Can you explain this a bit more?  You say coretemp is just passing it
through, which to me implies no calculation nor conversion of any kind. 
But that's not really the case, is it?  The CPU doesn't literally say "79"
to mean "79 degress Celsius" right?

> runs over its high limit when loaded. I've never seen any Intel Core2
> CPU reaching such a high temperature. This can mean only 2 things:
> * You happen to have a CPU with defective thermal sensors. The fact
>   that both cores agree makes me skeptical, but then again, as I have
>   no idea how the internal sensors could go wrong, it might as well
>   happen to both sensors at once.
> * Your heatsink and fan are not doing their job properly. This is my
>   favorite theory at this point.

It's certainly possible that I've messed that up somehow.  However, I've
installed many dozens of CPUs and heatsinks as a system builder over the
years, including 2 different ones in this particular system -- and,
there's basically nothing to it with Socket 775: you just sit the heatsink
on the CPU and push down the 4 pins.  I'm using the pre-applied thermal
compound on the Rosewill heatsink, but with the Intel heatsink that I was
originally using, I used Arctic Silver.  In both cases these high
temperatures were present.

> I would not be surprised that the CPU survives 3.5 years at these
> temperatures. You are still below the critical limit.

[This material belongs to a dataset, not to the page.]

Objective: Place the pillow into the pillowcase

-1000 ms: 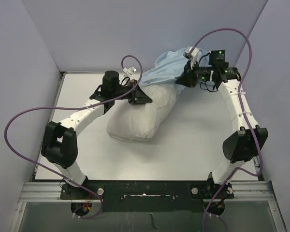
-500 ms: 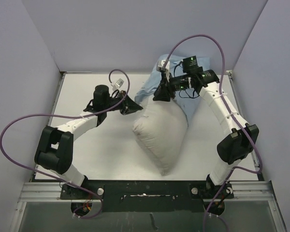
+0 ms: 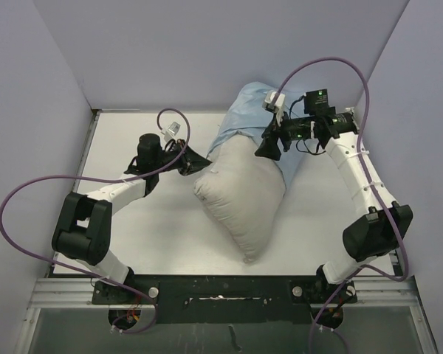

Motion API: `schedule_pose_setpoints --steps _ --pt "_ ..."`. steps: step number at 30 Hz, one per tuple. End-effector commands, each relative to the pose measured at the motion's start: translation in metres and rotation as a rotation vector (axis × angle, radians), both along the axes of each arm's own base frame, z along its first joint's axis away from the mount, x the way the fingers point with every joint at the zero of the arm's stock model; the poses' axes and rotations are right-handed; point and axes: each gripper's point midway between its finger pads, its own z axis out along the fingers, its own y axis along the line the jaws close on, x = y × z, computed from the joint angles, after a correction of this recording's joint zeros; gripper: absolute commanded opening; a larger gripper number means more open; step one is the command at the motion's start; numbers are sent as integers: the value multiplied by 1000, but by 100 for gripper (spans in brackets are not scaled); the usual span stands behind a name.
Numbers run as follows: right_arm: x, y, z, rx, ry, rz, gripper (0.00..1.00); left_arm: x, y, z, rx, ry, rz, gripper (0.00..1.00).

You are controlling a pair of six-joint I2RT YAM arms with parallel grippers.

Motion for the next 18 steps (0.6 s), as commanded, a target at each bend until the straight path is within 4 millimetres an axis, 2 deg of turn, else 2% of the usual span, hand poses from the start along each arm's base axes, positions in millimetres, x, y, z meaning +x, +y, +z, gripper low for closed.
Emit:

So regularly running in the 80-90 degree Celsius range won't necessarily
damage the chip?  I see what you mean that it's below the critical limit
of 100C, but it still seems like 80-90C might hurt it too.

> Hard disk drive temperature is a totally different thing. Assuming
> there is some space between the CPU and the HDD (and there always is on
> a desktop board) there is no reason for these temperature to match.

I know they are totally separate sensors, I just wanted to point out that
for example it's not the case that the whole PC is running hot, or just in
a really hot room, etc.  It's just these numbers for the CPU cores that
are high.

> The QST SDK might let us provide support for motherboard sensors, but
> this will not change the values reported by the coretemp driver. Best
> you can hope is extra temperature sensors for comparison purpose.

I'm hoping for that along with maybe fan RPM readouts, and ideally being
able to control the fan RPMs.

> What you can do is check the temperatures reported by the BIOS. It's
> difficult to know where the BIOS gets the values from, though...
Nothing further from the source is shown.